For advisers & schools
The tool you actually want to teach on — and run your whole program in.
You’re the adviser: you lay out the book, run the staff, sell the ads, hit the deadlines, and keep the data safe — usually on top of teaching a full load. Homeroom is built for that reality. A desktop-class book builder, a real newsroom, the money lanes, and a single-school privacy wall the database itself enforces, so the one thing you never have to worry about is a student’s record leaking.
No contract. No minimum order. No overprint — the late book just prints later.
Everything the program needs, in one login
No more stitching a yearbook tool to a newspaper tool to a website host to a picture-day vendor. One student list, one staff list, one invoice. All of this is live today.

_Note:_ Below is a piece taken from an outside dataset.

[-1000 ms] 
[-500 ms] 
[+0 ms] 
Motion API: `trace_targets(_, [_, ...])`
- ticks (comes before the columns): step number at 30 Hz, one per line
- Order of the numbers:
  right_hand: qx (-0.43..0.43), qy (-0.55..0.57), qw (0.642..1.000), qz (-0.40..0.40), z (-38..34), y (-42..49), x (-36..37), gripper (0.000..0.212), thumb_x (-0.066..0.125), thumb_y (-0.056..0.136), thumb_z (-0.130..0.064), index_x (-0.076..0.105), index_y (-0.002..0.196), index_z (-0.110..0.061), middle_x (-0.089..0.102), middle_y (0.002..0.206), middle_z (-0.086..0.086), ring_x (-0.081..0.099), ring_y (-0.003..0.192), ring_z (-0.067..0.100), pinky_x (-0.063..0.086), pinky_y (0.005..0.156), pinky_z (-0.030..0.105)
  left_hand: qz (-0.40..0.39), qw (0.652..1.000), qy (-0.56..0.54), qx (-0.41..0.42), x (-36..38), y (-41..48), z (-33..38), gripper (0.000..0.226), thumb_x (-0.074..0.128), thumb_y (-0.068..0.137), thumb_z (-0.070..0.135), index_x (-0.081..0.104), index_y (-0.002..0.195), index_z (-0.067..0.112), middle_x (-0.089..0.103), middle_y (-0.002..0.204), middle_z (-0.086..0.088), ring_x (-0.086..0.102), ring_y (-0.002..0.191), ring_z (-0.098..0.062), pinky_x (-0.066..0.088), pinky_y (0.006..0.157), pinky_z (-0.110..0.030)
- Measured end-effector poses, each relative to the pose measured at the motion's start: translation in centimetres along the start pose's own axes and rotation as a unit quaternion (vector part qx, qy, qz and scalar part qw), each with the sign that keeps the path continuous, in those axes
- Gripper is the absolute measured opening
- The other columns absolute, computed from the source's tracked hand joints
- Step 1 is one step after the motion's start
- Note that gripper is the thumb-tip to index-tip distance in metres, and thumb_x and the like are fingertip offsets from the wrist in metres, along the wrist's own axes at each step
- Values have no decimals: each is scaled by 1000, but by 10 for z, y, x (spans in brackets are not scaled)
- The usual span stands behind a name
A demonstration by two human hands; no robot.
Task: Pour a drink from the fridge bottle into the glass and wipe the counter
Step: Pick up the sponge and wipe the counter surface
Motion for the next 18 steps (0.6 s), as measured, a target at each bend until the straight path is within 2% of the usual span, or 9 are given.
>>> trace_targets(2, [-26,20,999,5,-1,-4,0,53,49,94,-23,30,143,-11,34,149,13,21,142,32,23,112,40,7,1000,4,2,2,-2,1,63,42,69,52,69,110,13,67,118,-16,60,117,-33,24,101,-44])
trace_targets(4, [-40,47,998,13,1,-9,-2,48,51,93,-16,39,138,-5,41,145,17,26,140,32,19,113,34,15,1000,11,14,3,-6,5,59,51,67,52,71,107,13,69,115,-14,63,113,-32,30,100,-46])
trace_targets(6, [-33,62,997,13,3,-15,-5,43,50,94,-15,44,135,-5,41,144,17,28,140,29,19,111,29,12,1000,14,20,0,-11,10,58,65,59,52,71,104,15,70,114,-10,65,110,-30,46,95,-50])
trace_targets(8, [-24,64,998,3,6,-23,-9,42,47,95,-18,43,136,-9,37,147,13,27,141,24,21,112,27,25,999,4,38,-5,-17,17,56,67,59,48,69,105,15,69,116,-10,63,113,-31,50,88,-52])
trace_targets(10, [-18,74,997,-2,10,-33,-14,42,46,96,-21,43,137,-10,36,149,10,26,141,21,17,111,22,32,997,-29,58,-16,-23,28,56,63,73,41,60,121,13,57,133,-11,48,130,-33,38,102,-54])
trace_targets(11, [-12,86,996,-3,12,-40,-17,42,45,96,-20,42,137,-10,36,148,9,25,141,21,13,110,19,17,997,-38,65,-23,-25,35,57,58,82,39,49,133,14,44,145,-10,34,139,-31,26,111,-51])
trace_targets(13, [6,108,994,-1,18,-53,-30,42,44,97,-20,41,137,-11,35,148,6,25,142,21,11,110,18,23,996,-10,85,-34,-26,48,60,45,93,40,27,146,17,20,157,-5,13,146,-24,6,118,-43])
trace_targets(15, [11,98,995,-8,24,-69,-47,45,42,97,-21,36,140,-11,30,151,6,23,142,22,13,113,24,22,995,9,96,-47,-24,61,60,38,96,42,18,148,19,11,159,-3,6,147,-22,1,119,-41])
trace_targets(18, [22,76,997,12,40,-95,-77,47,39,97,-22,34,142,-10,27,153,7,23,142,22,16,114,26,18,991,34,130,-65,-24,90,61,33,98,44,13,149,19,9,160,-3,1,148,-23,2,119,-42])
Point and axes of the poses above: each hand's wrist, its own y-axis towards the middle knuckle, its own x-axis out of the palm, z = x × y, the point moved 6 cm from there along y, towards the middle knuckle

The daily-driver book builder
Undo and redo, version history, layers, masking, auto-layout, brand-locking, full keyboard control, your own fonts and color palettes, and a print check that refuses to send a broken job. Shipped
A real newsroom
Run the newspaper and literary magazine on a pitch-to-editor-in-chief approval workflow, with public online editions for stories that can’t wait for the printer. One platform for every publication. Shipped
Ads, fundraising, and the family money
An ad-sales engine for senior tributes and business ads, and a fundraising lane where Homeroom adds no platform fee on top of a gift (card-processing fees still apply). The margin most tools leave on the table. Shipped
Picture day that pays the school
Permission-checked portraits flow straight into the directory and ID cards. Shipped Parents will buy from a no-login store with a claim code, and every order will split four ways so the school earns a share; run your own picture day and the studio share drops, so the school keeps the profit. Parent store & four-way split in early access
A curriculum that lives in the work
The yearbook and newspaper class is the journalism class. Homeroom puts a teach-as-you-build curriculum inside the software — design, reporting, interviewing, captions, ethics, and law — so you teach on the real page a student is building, not from a binder on the side. It maps to the journalism-education standards advisers already answer to, and it’s honest about which standards each lesson meets and about where a skill is a craft judgment versus a hard rule.
Curriculum shipped
A single-school wall the database enforces
This is the part your district’s counsel cares about, and it isn’t a policy promise — it is a hard rule inside the database. An adviser, a student staffer, or a studio sales rep at one of your schools cannot see another school’s students. It is enforced one layer below the screens, not in the app, and proven against a real database across the full student record: a cross-school view returns zero student rows even with both schools in scope. This is how Homeroom is built to fit the federal student-records law (FERPA).
Picture day adds the second wall: “find my child” is a student-list lookup rather than a face match, facial recognition is off unless a parent turns it on, a portrait is sellable only when permission allows, and photos are never sold. Face data stays in our own private system. The privacy shield you can hand to procurement.
Accessibility & language access
Built so every reader is included — and we never charge extra for it.
Federal law already requires schools to be accessible to people with disabilities and to reach families who speak another language at home. Most school software treats that as a paid add-on. We build it in, and here is our promise: we will never charge you extra to be accessible, multilingual, safe, or compliant. The reading and design tools below are accessible right now — not on a roadmap.
Read it on any device
Online editions work with screen readers, reflow the text to any phone, and can be run entirely by keyboard — a real accessible reader, not a locked flip-book. Shipped
Screen-reader-friendly PDF export
Export a PDF with a proper heading structure, a navigable order, and alt text on images — no extra software and no extra license. Shipped
A design canvas you can run by keyboard
Move, resize, rotate, group, copy, paste, and undo all work by keyboard, with a visible focus outline and no keyboard traps. Shipped
Contrast and alt text, checked automatically
An automated test checks that every color pairing is readable, and every content image carries alt text or is marked decorative. There is also a text-only reading mode and a high-contrast download theme. Shipped
Each school sets its main language — English or French today, with a French-first setting for Quebec. A private translation engine that runs on our own computers (so no student or parent information is sent to an outside translation cloud), translated required notices, and read-aloud in the family’s language are coming — we will not call them shipped until they are.
No contract to escape, no lock to spring
Bring your student list by single sign-on (the standard ways your district already logs in) or a standard import from your student-information system. There is no multi-year exclusive term, no overprint, and no minimum-order commitment — you stay because the tool and the economics are good, never because a contract traps you. Try it on one publication; bring the rest when you’re ready.
We’re honest about what’s shipped
The book builder, the newsroom, public online editions, the ad-sales engine, the fundraising lane where the whole gift goes to the school, the picture-day pipeline with consent-gated portrait sales and facial recognition off by default, the student-records foundation, the privacy wall, accessibility, and the curriculum are live today. A few helpers — the parent portrait store and its four-way split, pay-over-time options, the rest of the records suite (attendance, transcripts, special-education authoring, behavior, meal accounts), and the suggestion-style writing tools — are new and growing. Family communications and safety are new and growing too: we show only what works today and name what we do not do yet. We’ll tell you exactly where a given piece is.